Packages Not [was Re: ambivalence about fortran (was Re: numpy & non-Apple gcc?)]

Tue Sep 21 01:29:41 PDT 2010

Jordan K. Hubbard wrote:

> On Sep 20, 2010, at 2:20 PM, Ryan Schmidt wrote:
>
>> I have been interested in binary packages but have not really  
>> understood how people wanted to do it, so this thread is  
>> instructive to me.
>>
>> I had assumed that this "tool" you talk about being run would be  
>> MacPorts: the port command: "sudo port install foo", that it would  
>> just be enhanced to be able to download pre-compiled binaries that  
>> matched the OS, architecture and variants the user requested, if  
>> such existed on our hypothetical binaries server, and if not, it  
>> would build from source as it always has so far.
>
> So, here's the 10,000 foot view of packages in the hope that it may  
> be somewhat instructive (sorry, Jeremy, I know you're all about the  
> archives but archives just don't interest me since they cannot be  
> used stand-alone and separate from MacPorts ;-).
>
> First, and to answer your specific question, if you have to fall  
> back to building from source then you're really talking about a  
> hybrid system and I think hybrids basically suck because they fail  
> to keep church and state separate. [...]

> So, to finish the "mission statement" side of this, builders should  
> build and installers should install.  That is the separation of  
> church and state which allows people like me to sleep at night,  
> knowing that the entire "assembly line" has been put together as  
> robustly, and with as many clean points of separation, as possible  
> and I'm not going to have anything actually permute a system unless  
> I explicitly ask for that to happen.

This is what RPM does already... rpmbuild(8) builds, rpm(8) installs.

Building has BuildRequires, Installing has Requires. Otherwise both  
use .rpm packages (for digests, signatures, etc). There's even  
separate types of binary packages. Some packages have really long and  
complex needs for building from source, but installing the binary  
does not. So having "foo" and "foo-devel" helps cut down the number  
of dependencies, when not always wanting to install the developer  
files too (like done with ports). Libraries can also be split off  
from programs, same reason.

Fink is an example of how a "package" system works with a "port" one.

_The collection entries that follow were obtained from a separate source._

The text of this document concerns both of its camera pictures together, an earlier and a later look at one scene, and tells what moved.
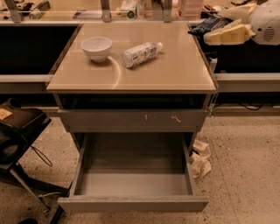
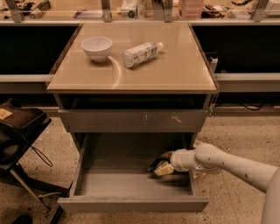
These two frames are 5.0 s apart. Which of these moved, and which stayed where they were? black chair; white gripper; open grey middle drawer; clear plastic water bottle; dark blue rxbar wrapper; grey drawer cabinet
Moved: white gripper; dark blue rxbar wrapper
Stayed: grey drawer cabinet; open grey middle drawer; black chair; clear plastic water bottle
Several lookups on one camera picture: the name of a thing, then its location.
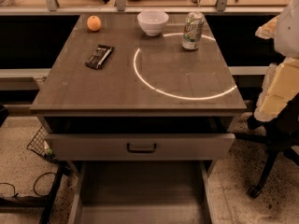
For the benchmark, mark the drawer with black handle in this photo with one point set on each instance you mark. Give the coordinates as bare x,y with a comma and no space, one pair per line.
140,147

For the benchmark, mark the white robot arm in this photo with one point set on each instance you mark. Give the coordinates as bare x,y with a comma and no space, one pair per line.
281,81

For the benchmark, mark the grey drawer cabinet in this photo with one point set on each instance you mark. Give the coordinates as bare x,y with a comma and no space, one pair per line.
148,85

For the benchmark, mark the open bottom drawer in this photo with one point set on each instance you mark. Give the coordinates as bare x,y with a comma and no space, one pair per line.
142,192

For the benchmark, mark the black snack bar packet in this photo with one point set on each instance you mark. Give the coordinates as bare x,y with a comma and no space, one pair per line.
97,59

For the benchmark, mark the green 7up soda can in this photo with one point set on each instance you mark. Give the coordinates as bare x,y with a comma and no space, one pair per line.
193,30

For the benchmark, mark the white ceramic bowl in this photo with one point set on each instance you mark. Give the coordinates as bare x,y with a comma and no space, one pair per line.
152,22

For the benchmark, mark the orange fruit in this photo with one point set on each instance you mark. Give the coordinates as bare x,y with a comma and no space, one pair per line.
94,23

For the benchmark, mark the black office chair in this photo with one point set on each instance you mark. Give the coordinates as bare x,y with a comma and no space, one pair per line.
282,133

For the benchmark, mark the black metal floor stand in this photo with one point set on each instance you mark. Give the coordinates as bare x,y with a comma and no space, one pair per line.
44,202

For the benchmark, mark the black wire basket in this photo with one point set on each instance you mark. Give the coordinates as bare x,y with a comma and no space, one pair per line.
40,147

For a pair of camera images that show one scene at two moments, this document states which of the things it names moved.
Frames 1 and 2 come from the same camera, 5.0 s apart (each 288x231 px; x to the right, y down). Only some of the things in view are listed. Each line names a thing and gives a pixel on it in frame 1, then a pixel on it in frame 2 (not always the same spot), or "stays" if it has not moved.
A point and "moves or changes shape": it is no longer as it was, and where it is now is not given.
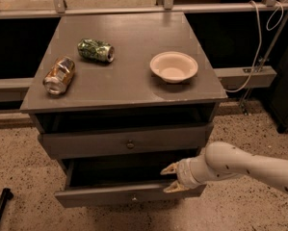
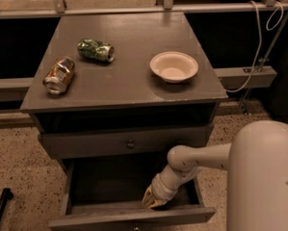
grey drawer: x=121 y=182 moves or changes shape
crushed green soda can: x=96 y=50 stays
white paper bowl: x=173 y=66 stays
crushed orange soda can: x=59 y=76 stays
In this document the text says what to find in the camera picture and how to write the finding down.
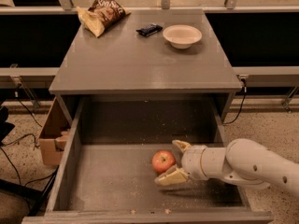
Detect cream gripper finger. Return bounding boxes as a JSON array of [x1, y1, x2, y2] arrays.
[[172, 140, 192, 154], [154, 164, 188, 186]]

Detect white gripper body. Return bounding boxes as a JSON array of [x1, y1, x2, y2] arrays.
[[181, 146, 207, 180]]

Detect red apple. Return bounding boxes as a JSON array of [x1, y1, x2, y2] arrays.
[[151, 150, 176, 174]]

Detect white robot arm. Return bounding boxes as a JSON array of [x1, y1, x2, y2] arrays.
[[155, 138, 299, 196]]

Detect grey open top drawer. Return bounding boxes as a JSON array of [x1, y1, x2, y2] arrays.
[[22, 97, 273, 224]]

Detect grey cabinet counter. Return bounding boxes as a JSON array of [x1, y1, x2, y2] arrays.
[[49, 8, 243, 123]]

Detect white bowl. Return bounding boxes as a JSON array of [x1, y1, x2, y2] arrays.
[[163, 25, 202, 49]]

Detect dark snack bar wrapper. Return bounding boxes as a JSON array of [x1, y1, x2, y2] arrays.
[[136, 23, 163, 37]]

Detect cardboard box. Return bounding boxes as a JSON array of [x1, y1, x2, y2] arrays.
[[38, 100, 70, 165]]

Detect brown chip bag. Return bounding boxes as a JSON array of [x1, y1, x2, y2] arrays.
[[77, 0, 131, 37]]

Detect black cable right of cabinet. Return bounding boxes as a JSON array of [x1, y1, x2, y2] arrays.
[[222, 77, 248, 126]]

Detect metal railing frame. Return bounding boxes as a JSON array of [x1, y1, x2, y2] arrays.
[[1, 0, 298, 101]]

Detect black cables on left floor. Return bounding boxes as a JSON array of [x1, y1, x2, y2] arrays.
[[0, 84, 59, 210]]

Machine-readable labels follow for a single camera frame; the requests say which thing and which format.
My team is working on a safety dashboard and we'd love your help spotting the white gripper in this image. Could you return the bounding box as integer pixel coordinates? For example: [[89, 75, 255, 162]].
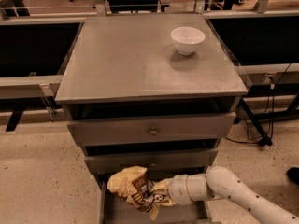
[[149, 175, 189, 221]]

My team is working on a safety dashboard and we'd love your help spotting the brown chip bag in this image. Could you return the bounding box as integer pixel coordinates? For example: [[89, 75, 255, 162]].
[[107, 166, 165, 212]]

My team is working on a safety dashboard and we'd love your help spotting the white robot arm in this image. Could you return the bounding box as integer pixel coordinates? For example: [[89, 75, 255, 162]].
[[150, 166, 299, 224]]

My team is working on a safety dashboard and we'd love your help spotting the bottom grey drawer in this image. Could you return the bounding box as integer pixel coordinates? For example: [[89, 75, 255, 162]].
[[101, 170, 214, 224]]

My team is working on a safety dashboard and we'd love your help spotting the grey drawer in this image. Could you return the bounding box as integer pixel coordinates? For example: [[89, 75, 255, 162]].
[[84, 148, 218, 175], [101, 170, 214, 224], [68, 112, 236, 147]]

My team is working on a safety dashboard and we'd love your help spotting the middle grey drawer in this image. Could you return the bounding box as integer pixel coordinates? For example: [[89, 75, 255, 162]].
[[84, 148, 218, 175]]

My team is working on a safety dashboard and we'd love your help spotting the top grey drawer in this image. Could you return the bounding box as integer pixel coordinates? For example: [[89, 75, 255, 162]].
[[68, 112, 236, 147]]

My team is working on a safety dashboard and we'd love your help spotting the grey wooden drawer cabinet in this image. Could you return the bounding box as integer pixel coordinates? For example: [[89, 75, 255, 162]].
[[55, 14, 248, 174]]

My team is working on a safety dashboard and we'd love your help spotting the black object at right edge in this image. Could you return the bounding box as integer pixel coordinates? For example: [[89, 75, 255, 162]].
[[287, 167, 299, 185]]

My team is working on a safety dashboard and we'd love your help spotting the white ceramic bowl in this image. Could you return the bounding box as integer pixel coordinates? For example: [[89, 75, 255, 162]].
[[171, 27, 206, 55]]

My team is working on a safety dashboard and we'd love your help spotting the black floor cable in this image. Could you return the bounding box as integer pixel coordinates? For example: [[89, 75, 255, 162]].
[[225, 63, 293, 147]]

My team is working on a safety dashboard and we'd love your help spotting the right metal rail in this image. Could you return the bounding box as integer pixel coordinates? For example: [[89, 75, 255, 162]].
[[235, 63, 299, 85]]

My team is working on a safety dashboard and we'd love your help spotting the metal rail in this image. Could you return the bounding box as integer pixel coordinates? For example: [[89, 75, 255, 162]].
[[235, 63, 299, 85], [0, 75, 63, 100]]

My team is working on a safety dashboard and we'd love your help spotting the left metal rail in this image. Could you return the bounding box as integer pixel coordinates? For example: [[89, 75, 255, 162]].
[[0, 75, 63, 100]]

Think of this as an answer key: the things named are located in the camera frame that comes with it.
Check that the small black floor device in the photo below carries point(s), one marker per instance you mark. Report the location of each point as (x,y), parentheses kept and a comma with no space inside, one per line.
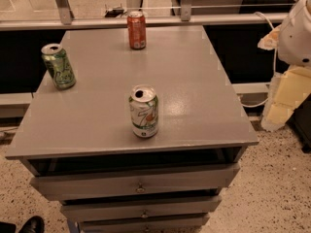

> So, as complicated as everyone seems to like to make this every  
> time the subject comes up, the actual task to be done is fairly  
> simple.   MacPorts needs to work essentially like this:
>
> port install foo
> entails:
> 	fetch foo
> 	extract foo
> 	configure / build foo
> 	"install" foo to destroot
> 	make package from destroot (say, just for discussion's sake, that  
> package goes into /tmp in this scenario)
> 	cleanup destroot and basically "finish" the macports phase
>
> 	package-install /tmp/foo.xpkg

Where the only difference to what it does now is that the final  
install step is separate from the others, so that you can start with  
just "pkg(1)" and "*.xpkg" and not have to do all the rest ? Archives  
are different in that they only allow you to shortcut the "destroot"  
phase, but do need all of the others. Packages would need to have all  
runtime information available, without peeking in the port. I think  
you are missing the "activate" step above, but then again I don't  
think that step is very useful.

>> From an end-user perspective, as Jeremy has already described,  
>> "port install foo" is still all that anyone using MacPorts  needs  
>> to know and it's still just at arms-length as it always was, it  
>> just makes MacPorts simpler to only have to generate packages as  
>> its end-goal.  It does not have to worry about installation,  
>> rollback, upgrades or any of that stuff since that is the job of  
>> package-install / package-delete / package-upgrade, and the  
>> creators of those tools can take on all of the security / auditing  
>> requirements that any software which actively changes your system  
>> ought to at least pay lip service to - macports does not have to  
>> worry about it because it is not, in a large sense, macports'  
>> problem anymore.
>
> Now, if that all seems maybe a bit *too* simplistic, it's because  
> it is.  There is some stuff that needs to be portaged across from  
> the Portfile (or some other source of metadata which lives in  
> MacPorts) in the form of package metadata because, as I've already  
> pointed out to Jeremy et al, there are things which don't simply  
> fit into the archive.  You probably want a list of checksums to  
> compare the target files against, just to make sure the package  
> file was not corrupted/tampered with in transit, and then there are  
> files which don't actually get installed with the package but need  
> to be preserved across upgrades (configuration files that the end- 
> user creates, mostly).
>
> There are also the usual post-install actions ("install user  
> postgres for this postgres database package", etc) which need to be  
> expressed in some form - preferably not just by throwing a shell  
> script at the problem, either, since a shell script is hard to  
> introspect and audit.  A list of "requirements" as an XML file  
> could probably do the job just as well, assuming you designed the  
> requirements with some reasonable degree of care and had the  
> requisite code in package-install to parse and act on that data as  
> a final package install step.   We (Landon and I) got ourselves  
> wrapped around the axle in the past trying to figure out a scheme  
> where the existing Tcl procs (post-install, et al) could be run by  
> the package runtime, making the Portfile the single authoritative  
> source for all of this information, but maybe that was setting the  
> bar too high and we should have aimed at something far more  
> simplistic.  It's never too late to do that.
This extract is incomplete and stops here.